WHAT IS EXPECTED> Reproduce the listing below exactly, from its first line down to and including the line with "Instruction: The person".
─── DATA EXCERPT
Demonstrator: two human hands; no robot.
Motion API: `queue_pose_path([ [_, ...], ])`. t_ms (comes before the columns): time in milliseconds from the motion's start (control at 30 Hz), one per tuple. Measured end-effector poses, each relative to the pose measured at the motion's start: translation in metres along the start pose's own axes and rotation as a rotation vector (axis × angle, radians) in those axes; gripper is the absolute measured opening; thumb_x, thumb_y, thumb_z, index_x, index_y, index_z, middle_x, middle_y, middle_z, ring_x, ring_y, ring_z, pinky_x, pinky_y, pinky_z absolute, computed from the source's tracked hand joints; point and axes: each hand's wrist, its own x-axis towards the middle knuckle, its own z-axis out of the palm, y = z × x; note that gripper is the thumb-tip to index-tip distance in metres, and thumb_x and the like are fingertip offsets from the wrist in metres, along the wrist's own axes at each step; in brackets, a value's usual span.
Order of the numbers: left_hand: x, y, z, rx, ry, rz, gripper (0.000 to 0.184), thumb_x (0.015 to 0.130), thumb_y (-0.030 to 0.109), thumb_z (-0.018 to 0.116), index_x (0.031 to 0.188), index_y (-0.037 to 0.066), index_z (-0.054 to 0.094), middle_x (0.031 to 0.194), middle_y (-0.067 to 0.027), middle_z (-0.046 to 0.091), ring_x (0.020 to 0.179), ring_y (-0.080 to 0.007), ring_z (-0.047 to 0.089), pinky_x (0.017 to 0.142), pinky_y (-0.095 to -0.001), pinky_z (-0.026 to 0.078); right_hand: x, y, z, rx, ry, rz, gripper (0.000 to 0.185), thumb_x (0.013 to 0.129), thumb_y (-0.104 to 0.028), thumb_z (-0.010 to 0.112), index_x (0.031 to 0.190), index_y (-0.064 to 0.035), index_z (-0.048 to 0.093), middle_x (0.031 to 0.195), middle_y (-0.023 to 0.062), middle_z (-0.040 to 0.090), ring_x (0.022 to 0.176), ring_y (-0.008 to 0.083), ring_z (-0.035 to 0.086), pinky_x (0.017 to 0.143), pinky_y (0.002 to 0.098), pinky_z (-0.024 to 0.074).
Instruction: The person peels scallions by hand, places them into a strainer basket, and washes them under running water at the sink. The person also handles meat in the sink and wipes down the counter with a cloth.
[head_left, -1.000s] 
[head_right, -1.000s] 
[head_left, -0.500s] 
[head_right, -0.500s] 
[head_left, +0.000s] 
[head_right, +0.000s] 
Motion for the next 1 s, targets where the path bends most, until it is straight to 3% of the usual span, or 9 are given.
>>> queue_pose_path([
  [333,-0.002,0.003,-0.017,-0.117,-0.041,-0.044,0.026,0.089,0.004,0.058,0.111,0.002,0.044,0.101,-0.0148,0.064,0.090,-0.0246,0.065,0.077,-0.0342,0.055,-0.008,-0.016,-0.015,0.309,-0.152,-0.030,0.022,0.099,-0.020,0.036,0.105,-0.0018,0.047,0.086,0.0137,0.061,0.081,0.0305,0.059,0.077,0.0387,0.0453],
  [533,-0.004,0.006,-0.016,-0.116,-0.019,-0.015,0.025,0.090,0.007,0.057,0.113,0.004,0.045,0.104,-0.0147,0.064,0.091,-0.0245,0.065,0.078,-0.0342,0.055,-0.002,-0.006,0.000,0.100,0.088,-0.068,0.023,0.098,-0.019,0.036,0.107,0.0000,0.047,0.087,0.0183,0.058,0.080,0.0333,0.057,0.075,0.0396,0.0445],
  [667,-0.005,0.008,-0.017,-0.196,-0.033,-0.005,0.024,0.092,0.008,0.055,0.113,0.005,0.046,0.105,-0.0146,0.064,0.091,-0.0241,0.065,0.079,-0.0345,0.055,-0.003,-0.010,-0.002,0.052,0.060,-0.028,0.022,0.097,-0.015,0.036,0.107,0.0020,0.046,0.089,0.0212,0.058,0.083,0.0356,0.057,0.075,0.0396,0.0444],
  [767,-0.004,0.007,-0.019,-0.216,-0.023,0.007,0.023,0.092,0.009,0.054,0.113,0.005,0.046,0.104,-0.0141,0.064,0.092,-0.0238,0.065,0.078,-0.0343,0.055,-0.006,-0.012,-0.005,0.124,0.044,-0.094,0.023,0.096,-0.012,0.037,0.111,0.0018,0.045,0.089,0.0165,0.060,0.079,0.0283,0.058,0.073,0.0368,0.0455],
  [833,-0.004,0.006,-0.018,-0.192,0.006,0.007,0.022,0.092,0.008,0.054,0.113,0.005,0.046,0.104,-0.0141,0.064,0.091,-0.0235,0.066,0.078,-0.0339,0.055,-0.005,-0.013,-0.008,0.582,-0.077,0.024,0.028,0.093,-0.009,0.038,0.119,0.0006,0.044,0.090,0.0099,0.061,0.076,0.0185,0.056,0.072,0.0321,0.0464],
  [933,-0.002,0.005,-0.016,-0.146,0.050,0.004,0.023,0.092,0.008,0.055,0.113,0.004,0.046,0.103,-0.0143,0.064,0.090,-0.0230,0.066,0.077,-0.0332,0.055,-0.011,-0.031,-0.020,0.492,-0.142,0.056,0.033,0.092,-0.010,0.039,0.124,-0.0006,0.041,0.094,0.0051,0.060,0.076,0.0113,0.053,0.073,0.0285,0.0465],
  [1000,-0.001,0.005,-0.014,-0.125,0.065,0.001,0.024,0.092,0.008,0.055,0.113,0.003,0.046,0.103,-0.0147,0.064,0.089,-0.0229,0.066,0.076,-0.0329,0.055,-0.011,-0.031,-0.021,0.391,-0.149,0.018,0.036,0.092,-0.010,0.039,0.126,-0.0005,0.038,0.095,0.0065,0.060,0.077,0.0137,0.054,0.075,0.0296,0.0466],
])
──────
SOLUTION BELOW>
Demonstrator: two human hands; no robot.
Motion API: `queue_pose_path([ [_, ...], ])`. t_ms (comes before the columns): time in milliseconds from the motion's start (control at 30 Hz), one per tuple. Measured end-effector poses, each relative to the pose measured at the motion's start: translation in metres along the start pose's own axes and rotation as a rotation vector (axis × angle, radians) in those axes; gripper is the absolute measured opening; thumb_x, thumb_y, thumb_z, index_x, index_y, index_z, middle_x, middle_y, middle_z, ring_x, ring_y, ring_z, pinky_x, pinky_y, pinky_z absolute, computed from the source's tracked hand joints; point and axes: each hand's wrist, its own x-axis towards the middle knuckle, its own z-axis out of the palm, y = z × x; note that gripper is the thumb-tip to index-tip distance in metres, and thumb_x and the like are fingertip offsets from the wrist in metres, along the wrist's own axes at each step; in brackets, a value's usual span.
Order of the numbers: left_hand: x, y, z, rx, ry, rz, gripper (0.000 to 0.184), thumb_x (0.015 to 0.130), thumb_y (-0.030 to 0.109), thumb_z (-0.018 to 0.116), index_x (0.031 to 0.188), index_y (-0.037 to 0.066), index_z (-0.054 to 0.094), middle_x (0.031 to 0.194), middle_y (-0.067 to 0.027), middle_z (-0.046 to 0.091), ring_x (0.020 to 0.179), ring_y (-0.080 to 0.007), ring_z (-0.047 to 0.089), pinky_x (0.017 to 0.142), pinky_y (-0.095 to -0.001), pinky_z (-0.026 to 0.078); right_hand: x, y, z, rx, ry, rz, gripper (0.000 to 0.185), thumb_x (0.013 to 0.129), thumb_y (-0.104 to 0.028), thumb_z (-0.010 to 0.112), index_x (0.031 to 0.190), index_y (-0.064 to 0.035), index_z (-0.048 to 0.093), middle_x (0.031 to 0.195), middle_y (-0.023 to 0.062), middle_z (-0.040 to 0.090), ring_x (0.022 to 0.176), ring_y (-0.008 to 0.083), ring_z (-0.035 to 0.086), pinky_x (0.017 to 0.143), pinky_y (0.002 to 0.098), pinky_z (-0.024 to 0.074).
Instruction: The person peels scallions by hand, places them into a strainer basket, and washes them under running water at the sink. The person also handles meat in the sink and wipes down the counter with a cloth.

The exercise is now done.